# Heatsinks on tap shaft in kegerator?



## MrChoat (9/9/14)

Hi all.

I'm throwing together a two tap kegerator out of an old 420l all fridge (no freezer). I've worked out I can fit 2-6 kegs in it, depending on what fermenter is crash cooling in there at that time.

As I was reading about needing to keep beer lines and taps cool, has anyone tried attaching heatsinks to the long shaft behind the tap inside the fridge? 

I'm thinking of getting a 450mm long piece of 3mm x 40mm flat aluminium to give the taps something solid to attach to behind them, then attaching something similar to this.. 

http://m.jaycar.com.au/m_productView.asp?ID=HH8555#1 

Would there be any advantage to putting a couple of heatsinks onto the flat alloy bar to try to cool the taps outside the fridge, or is it unnecessary?

Cheers.


----------



## MaltyHops (9/9/14)

Errm... unless your surrounding environs are colder than your beer, the heatsink is likely to act as a heat absorber and warm up your beer rather than cooling it


----------



## sp0rk (9/9/14)

My solution to this problem was to buy lock in shanks (works with snap/fatlocks as well), made little covers for the shanks from armaflex and stored my taps inside of my fridge when not in use
then when it was time for a session, I'd grab the taps out of the fridge, attach them and everything would be nice and cold


----------



## n87 (9/9/14)

just had a thought!

(this is for a full size fridge obviously)

put the taps on the inside of the door
open fridge
pour yourself a brew
close fridge

i was thinking of a seperate (smaller) door on the side that you opened and had your taps in that, ready to pour... but thats alot of work.


----------



## sp0rk (9/9/14)

Or just have a pluto gun/picnic tap inside the fridge...
It's working well for me right now while I'm too lazy to build a collar


----------



## brad81 (9/9/14)

So what you are outlining is passive cooling.

You make it active cooling by attaching a small fan (blowing upwards) in a similar fashion to the way a CPU cooler operates.

I've been toying with the idea of circulating the air in my keezer, but I'm lazy, so meh.


----------



## MrChoat (10/9/14)

MaltyHops said:


> Errm... unless your surrounding environs are colder than your beer, the heatsink is likely to act as a heat absorber and warm up your beer rather than cooling it


The heatsinks will be inside the fridge, hopefully cooling the metal taps outside the fridge.

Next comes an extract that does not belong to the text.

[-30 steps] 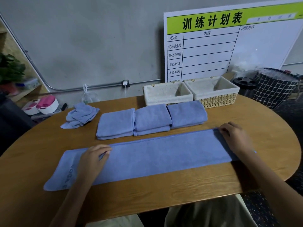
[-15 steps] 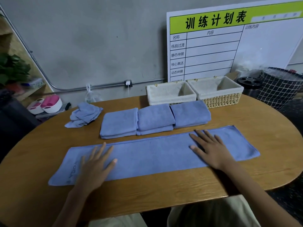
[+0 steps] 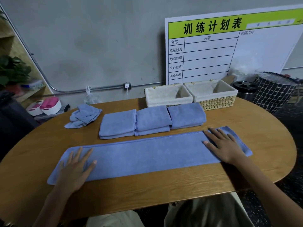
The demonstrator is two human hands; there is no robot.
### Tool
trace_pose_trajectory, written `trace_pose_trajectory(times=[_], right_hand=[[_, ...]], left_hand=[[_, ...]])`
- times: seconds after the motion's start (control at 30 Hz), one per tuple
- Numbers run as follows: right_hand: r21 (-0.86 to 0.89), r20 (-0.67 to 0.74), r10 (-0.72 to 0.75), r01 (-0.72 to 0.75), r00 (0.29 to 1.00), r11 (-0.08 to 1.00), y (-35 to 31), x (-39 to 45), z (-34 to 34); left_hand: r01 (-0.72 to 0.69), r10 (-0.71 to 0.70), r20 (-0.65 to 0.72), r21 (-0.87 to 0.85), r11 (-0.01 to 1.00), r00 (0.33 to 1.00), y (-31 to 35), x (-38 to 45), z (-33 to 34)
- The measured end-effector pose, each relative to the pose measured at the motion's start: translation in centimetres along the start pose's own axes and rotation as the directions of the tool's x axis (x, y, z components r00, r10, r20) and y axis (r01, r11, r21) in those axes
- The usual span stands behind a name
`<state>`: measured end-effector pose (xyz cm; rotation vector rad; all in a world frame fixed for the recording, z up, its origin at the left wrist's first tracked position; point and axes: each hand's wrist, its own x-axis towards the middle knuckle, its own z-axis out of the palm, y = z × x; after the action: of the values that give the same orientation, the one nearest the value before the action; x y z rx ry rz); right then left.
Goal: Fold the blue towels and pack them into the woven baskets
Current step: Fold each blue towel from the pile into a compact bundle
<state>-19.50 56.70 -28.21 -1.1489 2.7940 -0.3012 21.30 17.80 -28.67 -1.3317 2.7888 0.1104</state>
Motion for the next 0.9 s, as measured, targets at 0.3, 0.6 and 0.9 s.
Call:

The fridge might have to work harder to dissipate the extra heat radiating in from the metal taps but should still keep the beer cold enough.

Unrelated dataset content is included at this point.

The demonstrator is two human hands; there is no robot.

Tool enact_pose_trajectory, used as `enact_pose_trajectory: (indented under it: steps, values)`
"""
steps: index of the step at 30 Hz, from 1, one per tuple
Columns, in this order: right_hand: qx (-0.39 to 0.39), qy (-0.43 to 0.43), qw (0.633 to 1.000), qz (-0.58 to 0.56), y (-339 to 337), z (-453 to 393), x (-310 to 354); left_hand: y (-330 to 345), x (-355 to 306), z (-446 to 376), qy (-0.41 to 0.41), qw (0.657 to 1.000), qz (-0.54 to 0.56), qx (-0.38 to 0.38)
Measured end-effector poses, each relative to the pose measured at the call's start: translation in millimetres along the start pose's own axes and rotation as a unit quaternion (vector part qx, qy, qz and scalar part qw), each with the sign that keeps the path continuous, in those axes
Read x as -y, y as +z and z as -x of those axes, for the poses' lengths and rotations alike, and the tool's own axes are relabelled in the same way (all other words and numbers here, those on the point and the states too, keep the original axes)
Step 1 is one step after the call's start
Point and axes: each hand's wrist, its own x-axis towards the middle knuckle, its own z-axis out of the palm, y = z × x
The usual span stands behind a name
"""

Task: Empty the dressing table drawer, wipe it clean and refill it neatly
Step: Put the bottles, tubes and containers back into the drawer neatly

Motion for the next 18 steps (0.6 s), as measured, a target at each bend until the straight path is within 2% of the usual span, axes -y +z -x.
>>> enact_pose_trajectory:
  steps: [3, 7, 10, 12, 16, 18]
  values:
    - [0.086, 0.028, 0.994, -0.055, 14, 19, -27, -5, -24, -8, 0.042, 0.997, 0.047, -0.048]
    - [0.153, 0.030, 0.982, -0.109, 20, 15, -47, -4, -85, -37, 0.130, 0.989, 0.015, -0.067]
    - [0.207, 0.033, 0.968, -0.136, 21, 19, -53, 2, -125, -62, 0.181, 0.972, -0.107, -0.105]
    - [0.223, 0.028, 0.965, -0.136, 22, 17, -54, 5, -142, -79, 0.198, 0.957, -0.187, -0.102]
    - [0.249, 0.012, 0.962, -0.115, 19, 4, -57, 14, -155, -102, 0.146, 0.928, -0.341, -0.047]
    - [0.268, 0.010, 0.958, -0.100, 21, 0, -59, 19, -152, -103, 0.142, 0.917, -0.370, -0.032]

Thanks for all your input. I've ready ordered some flow restrictor taps from China, which aren't snap locking and there isn't enough room inside the fridge to mount them. I think I lose more energy in cooling repeatedly opening and closing the door which is why I've decided to mount the taps outside, minimising heat entering the fridge.

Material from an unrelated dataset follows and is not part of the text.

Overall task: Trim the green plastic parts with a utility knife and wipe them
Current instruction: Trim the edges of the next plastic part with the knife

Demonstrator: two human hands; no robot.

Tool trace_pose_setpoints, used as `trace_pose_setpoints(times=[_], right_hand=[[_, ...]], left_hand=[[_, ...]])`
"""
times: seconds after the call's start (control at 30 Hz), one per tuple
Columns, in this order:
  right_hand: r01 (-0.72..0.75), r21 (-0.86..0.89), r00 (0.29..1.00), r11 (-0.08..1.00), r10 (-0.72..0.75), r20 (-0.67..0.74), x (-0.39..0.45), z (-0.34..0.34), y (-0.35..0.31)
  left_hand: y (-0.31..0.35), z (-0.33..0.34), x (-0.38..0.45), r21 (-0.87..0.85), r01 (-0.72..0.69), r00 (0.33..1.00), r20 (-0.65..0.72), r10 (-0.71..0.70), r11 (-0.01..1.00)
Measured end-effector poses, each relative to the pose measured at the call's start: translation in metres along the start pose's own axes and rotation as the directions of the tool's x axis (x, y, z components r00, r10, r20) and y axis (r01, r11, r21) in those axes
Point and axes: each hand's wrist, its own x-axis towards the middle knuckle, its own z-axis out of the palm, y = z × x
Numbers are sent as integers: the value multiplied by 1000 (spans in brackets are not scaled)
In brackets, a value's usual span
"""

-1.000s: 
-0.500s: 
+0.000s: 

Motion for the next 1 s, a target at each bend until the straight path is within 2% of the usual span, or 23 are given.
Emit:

I'll give the heatsinks a try, and post results if they make any noticable difference to the temp of the tap bodies when my taps arrive in a week or so.

Cheers


----------



## JaseH (10/9/14)

I don't think your theory is correct - if you were trying to cool the beer down as it passes through the taps then a larger thermal mass will help, but you are wanting to get the taps to the same temp as the beer, so the less thermal mass in the taps the quicker it will get down to the beer temp as it passes through. Putting heat sinks in could make it worse as MaltyHops says as it will just mean that any temp difference between the taps and the beer will take longer to correct.


----------



## Eagleburger (10/9/14)

My solution to this problem was to wrap copper pipe around the shanks inside the keezer . This receives chilled water from a small tank and pump. I only have the pump running during a session. Before, the beer inside the tap would warm between pours and be foam. If I purged it, I would have two litres of slops a night. Now I have less than 100ml


----------